[ 
https://issues.apache.org/jira/browse/METRON-1569?page=com.atlassian.jira.plugin.system.issuetabpanels:comment-tabpanel&focusedCommentId=16484274#comment-16484274
 ] 

ASF GitHub Bot commented on METRON-1569:
----------------------------------------

GitHub user nickwallen opened a pull request:

    https://github.com/apache/metron/pull/1022

    METRON-1569 Allow user to change field name conversion when indexing …

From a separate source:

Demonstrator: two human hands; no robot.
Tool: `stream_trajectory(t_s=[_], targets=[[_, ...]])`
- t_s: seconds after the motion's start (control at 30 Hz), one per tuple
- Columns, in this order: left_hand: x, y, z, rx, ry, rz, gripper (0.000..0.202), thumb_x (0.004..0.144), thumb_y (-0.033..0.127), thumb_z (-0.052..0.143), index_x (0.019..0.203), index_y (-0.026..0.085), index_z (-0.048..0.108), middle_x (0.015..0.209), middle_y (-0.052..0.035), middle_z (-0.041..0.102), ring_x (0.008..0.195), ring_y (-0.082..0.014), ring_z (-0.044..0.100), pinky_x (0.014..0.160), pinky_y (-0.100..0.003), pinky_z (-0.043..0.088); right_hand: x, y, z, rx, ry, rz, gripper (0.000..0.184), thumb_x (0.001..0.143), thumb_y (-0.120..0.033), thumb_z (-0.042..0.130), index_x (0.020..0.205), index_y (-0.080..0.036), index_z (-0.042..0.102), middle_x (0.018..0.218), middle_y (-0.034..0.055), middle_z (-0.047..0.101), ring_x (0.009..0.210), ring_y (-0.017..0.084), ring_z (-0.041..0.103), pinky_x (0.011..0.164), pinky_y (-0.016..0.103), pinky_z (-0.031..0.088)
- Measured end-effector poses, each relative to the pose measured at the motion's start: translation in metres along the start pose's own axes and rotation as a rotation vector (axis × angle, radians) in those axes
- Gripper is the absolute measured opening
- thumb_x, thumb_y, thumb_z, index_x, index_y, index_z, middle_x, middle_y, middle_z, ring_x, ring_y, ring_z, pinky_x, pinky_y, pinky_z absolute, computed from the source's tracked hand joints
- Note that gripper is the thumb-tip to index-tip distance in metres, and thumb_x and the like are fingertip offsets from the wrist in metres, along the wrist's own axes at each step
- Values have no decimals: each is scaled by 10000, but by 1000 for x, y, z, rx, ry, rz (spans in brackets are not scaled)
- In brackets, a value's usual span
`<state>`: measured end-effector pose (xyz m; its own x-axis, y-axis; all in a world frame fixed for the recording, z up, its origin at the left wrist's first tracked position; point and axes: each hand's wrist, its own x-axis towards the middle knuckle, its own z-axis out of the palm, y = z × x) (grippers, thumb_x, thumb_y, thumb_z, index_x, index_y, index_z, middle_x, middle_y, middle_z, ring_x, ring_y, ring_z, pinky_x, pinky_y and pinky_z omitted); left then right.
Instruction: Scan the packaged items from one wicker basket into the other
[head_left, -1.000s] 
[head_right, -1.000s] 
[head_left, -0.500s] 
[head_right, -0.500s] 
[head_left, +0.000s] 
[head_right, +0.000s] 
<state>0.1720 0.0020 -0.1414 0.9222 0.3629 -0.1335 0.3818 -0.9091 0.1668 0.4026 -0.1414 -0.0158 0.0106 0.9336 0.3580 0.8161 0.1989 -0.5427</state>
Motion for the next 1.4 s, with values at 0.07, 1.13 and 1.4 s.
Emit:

    The `ElasticsearchWriter` has a mechanism to transform the field names of a 
message before it is written to Elasticsearch.  Right now this mechanism is 
hard-coded to replace all '.' dots with ':' colons.
    
    This mechanism was needed for Elasticsearch 2.x which did not allow dots in 
field names.  Now that Metron supports Elasticsearch 5.x this is no longer a 
problem. A user should be able to configure the field name transformation when 
writing to Elasticsearch, as needed.  
    
    While it might have been simpler to just remove the de-dotting mechanism, 
this would break backwards compatibility.  Taking this approach provides users 
with an upgrade path.
    
    ## Changes
    
    This change allows the user to configure the field name converter as part 
of the index writer configuration.  
    
    Acceptable values include the following.
    * `DEDOT`: Replaces all '.' with ':' which is the default, backwards 
compatible behavior.
    * `NOOP`: No field name change.
    
    If no "fieldNameConverter" is defined, it defaults to using `DEDOT` which 
maintains backwards compatibility.
    
    A cache of `FieldNameConverter`s is maintained since the index writer 
configuration can be changed at run-time and each sensor has its own index 
writer configuration.
    
    An example configuration looks-like the following.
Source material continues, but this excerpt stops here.